**RECORDS FOR THIS TASK:**
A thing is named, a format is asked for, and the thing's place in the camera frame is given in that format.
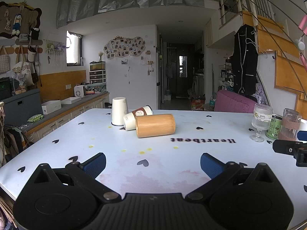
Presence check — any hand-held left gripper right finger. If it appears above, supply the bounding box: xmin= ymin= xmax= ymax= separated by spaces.
xmin=186 ymin=153 xmax=276 ymax=203

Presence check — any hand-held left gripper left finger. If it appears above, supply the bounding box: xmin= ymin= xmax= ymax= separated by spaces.
xmin=33 ymin=153 xmax=122 ymax=203

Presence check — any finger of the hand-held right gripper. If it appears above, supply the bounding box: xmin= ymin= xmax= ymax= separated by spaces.
xmin=273 ymin=139 xmax=307 ymax=167

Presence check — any bamboo wooden cup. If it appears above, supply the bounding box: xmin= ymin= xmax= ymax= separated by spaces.
xmin=135 ymin=114 xmax=176 ymax=138

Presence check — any glass cup with brown sleeve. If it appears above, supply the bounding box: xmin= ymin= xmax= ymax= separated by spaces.
xmin=278 ymin=108 xmax=302 ymax=141

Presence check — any white and blue cup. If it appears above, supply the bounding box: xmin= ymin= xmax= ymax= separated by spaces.
xmin=297 ymin=119 xmax=307 ymax=141

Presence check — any plain white paper cup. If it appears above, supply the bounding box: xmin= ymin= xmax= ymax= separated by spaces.
xmin=111 ymin=97 xmax=127 ymax=126

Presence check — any paper cup with brown sleeve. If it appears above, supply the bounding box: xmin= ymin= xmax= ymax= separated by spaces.
xmin=123 ymin=105 xmax=154 ymax=131

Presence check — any green drink can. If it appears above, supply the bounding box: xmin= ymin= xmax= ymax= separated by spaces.
xmin=266 ymin=115 xmax=283 ymax=140

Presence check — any ribbed glass goblet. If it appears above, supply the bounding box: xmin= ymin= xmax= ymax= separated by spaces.
xmin=250 ymin=104 xmax=274 ymax=143

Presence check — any low cabinet counter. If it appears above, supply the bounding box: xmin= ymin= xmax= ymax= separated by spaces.
xmin=20 ymin=91 xmax=111 ymax=144

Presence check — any white heart-print tablecloth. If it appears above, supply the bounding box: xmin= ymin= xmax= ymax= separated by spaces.
xmin=0 ymin=108 xmax=307 ymax=230

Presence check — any red cardboard box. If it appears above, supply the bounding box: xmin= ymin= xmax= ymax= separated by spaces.
xmin=191 ymin=96 xmax=206 ymax=111

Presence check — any pink upholstered chair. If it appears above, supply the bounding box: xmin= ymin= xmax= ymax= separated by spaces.
xmin=214 ymin=90 xmax=264 ymax=114

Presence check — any flat white box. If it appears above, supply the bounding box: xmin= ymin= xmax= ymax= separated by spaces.
xmin=61 ymin=97 xmax=82 ymax=104

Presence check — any white cardboard box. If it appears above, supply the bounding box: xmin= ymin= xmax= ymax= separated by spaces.
xmin=41 ymin=100 xmax=62 ymax=115

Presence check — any small white appliance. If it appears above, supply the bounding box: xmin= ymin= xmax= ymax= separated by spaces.
xmin=74 ymin=85 xmax=86 ymax=98

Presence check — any dark bag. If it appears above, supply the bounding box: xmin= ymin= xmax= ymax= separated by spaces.
xmin=2 ymin=125 xmax=27 ymax=159

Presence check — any small drawer organiser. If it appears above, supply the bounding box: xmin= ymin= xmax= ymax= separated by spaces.
xmin=89 ymin=70 xmax=106 ymax=84

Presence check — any cluttered shelf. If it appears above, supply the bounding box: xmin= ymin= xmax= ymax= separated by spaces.
xmin=218 ymin=56 xmax=235 ymax=93

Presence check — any grey storage box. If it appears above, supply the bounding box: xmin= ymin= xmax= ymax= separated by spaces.
xmin=0 ymin=89 xmax=43 ymax=127

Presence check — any dark entrance door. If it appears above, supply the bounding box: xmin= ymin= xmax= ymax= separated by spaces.
xmin=168 ymin=44 xmax=195 ymax=98

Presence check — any black jacket with white trim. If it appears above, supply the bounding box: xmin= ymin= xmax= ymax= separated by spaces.
xmin=231 ymin=24 xmax=259 ymax=96

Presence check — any small fish tank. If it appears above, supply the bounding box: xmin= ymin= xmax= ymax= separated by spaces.
xmin=90 ymin=61 xmax=106 ymax=72

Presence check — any wooden staircase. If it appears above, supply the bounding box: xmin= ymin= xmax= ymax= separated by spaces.
xmin=242 ymin=11 xmax=307 ymax=120

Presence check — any window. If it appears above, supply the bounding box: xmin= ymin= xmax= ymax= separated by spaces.
xmin=66 ymin=31 xmax=83 ymax=67

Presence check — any printed canvas tote bag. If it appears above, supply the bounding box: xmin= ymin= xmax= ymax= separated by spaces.
xmin=12 ymin=45 xmax=35 ymax=87

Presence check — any black appliance with display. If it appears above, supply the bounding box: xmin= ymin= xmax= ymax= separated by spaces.
xmin=0 ymin=77 xmax=12 ymax=100

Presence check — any cloud-shaped photo board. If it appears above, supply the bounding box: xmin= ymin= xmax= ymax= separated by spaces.
xmin=104 ymin=36 xmax=146 ymax=60

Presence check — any beige quilted tote bag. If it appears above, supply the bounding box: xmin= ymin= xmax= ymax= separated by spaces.
xmin=0 ymin=45 xmax=11 ymax=74

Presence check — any wall hook rack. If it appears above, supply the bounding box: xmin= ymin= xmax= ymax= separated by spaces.
xmin=44 ymin=39 xmax=66 ymax=64

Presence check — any brown wall board with dolls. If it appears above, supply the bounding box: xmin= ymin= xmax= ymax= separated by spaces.
xmin=0 ymin=1 xmax=42 ymax=39

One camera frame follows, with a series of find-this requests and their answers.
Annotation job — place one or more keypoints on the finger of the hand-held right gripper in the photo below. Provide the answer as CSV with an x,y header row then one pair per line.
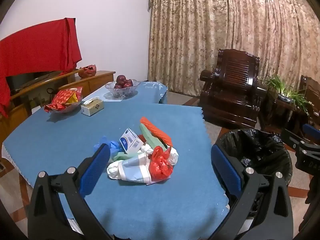
x,y
290,138
311,131

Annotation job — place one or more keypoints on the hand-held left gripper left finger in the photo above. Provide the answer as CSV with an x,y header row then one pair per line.
x,y
96,167

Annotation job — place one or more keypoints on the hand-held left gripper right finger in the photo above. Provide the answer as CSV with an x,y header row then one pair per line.
x,y
226,170

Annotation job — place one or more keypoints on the blue plastic bag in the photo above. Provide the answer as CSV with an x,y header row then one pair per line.
x,y
115,146

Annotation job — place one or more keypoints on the trash bin with black bag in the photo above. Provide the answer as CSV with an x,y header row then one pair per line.
x,y
262,150

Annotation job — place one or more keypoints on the white plastic bags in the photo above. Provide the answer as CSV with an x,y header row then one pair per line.
x,y
136,170

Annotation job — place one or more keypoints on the small white cardboard box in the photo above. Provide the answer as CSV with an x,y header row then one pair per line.
x,y
130,141

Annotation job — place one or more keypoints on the green rubber glove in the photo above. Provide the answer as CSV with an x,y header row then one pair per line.
x,y
150,137

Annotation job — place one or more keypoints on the red plastic bag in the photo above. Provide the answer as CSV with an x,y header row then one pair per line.
x,y
160,166

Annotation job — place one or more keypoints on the orange mesh net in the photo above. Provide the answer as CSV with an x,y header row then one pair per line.
x,y
156,130

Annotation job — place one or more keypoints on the dark wooden side table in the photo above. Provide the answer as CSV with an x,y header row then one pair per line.
x,y
275,115

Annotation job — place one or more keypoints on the dark wooden armchair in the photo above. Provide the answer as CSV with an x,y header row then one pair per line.
x,y
311,92
232,85

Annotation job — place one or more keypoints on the blue white plant pot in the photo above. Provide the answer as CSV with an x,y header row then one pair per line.
x,y
285,97

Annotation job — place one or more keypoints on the green potted plant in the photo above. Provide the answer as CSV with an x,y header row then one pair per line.
x,y
280,83

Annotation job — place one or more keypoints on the tissue box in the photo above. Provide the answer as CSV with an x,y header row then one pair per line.
x,y
92,107

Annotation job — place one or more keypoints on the glass snack bowl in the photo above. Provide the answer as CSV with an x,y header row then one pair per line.
x,y
71,107

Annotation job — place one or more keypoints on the yellow snack packet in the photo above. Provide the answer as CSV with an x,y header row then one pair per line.
x,y
73,98

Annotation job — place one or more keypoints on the red snack packet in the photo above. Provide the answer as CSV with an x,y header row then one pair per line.
x,y
58,100

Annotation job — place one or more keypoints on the glass fruit bowl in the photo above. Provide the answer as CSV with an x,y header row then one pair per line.
x,y
122,92

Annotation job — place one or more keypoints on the dark red apple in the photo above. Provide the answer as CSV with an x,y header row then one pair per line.
x,y
118,86
128,83
121,79

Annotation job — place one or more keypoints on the wooden cabinet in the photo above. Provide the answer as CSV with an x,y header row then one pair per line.
x,y
97,81

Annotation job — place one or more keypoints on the red patterned bag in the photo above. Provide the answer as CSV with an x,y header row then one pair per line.
x,y
87,71

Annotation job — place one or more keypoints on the black television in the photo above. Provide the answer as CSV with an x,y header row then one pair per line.
x,y
27,80

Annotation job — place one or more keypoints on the beige patterned curtain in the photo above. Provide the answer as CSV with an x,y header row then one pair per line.
x,y
225,25

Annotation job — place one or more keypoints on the red cloth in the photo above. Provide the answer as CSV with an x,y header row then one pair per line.
x,y
37,47

**PROMPT:**
Pick each line holding "camera" out of the entries above and return it.

**RESPONSE AREA:**
A thing is named, a format is asked for, and the thing's place in the camera frame is given in that format.
One camera frame follows, with a series of find-this requests and their answers.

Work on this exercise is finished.